**Action item**.
Your job with the data below: print everything from the line that holds "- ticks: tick" down to the line that holds "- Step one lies", ends included, exactly, and nothing else.

**Supplied material**.
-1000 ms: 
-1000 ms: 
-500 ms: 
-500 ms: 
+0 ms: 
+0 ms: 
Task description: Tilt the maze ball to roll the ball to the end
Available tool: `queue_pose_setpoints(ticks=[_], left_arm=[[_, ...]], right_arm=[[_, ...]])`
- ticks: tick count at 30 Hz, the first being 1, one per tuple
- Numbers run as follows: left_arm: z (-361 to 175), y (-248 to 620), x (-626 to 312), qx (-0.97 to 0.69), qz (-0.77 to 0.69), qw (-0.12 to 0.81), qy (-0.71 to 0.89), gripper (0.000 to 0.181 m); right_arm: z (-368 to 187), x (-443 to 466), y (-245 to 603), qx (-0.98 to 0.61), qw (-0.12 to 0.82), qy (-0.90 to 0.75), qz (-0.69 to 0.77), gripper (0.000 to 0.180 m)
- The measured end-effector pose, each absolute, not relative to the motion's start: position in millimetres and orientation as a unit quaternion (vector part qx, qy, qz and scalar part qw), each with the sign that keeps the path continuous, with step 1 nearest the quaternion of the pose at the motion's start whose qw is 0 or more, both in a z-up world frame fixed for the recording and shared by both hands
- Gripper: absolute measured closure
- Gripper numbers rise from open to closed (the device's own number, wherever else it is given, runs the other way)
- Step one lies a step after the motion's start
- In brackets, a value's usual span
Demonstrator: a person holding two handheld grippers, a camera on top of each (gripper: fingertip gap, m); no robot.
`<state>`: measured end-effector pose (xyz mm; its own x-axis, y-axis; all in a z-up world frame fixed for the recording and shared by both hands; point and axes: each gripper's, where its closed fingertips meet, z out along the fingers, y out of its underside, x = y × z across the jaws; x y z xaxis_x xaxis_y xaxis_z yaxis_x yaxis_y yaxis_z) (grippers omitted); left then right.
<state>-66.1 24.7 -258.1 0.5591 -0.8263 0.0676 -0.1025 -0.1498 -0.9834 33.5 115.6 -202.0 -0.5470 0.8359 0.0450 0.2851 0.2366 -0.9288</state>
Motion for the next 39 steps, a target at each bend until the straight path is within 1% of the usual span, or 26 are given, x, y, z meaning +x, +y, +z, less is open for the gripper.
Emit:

**Expected output**.
- ticks: tick count at 30 Hz, the first being 1, one per tuple
- Numbers run as follows: left_arm: z (-361 to 175), y (-248 to 620), x (-626 to 312), qx (-0.97 to 0.69), qz (-0.77 to 0.69), qw (-0.12 to 0.81), qy (-0.71 to 0.89), gripper (0.000 to 0.181 m); right_arm: z (-368 to 187), x (-443 to 466), y (-245 to 603), qx (-0.98 to 0.61), qw (-0.12 to 0.82), qy (-0.90 to 0.75), qz (-0.69 to 0.77), gripper (0.000 to 0.180 m)
- The measured end-effector pose, each absolute, not relative to the motion's start: position in millimetres and orientation as a unit quaternion (vector part qx, qy, qz and scalar part qw), each with the sign that keeps the path continuous, with step 1 nearest the quaternion of the pose at the motion's start whose qw is 0 or more, both in a z-up world frame fixed for the recording and shared by both hands
- Gripper: absolute measured closure
- Gripper numbers rise from open to closed (the device's own number, wherever else it is given, runs the other way)
- Step one lies a step after the motion's start

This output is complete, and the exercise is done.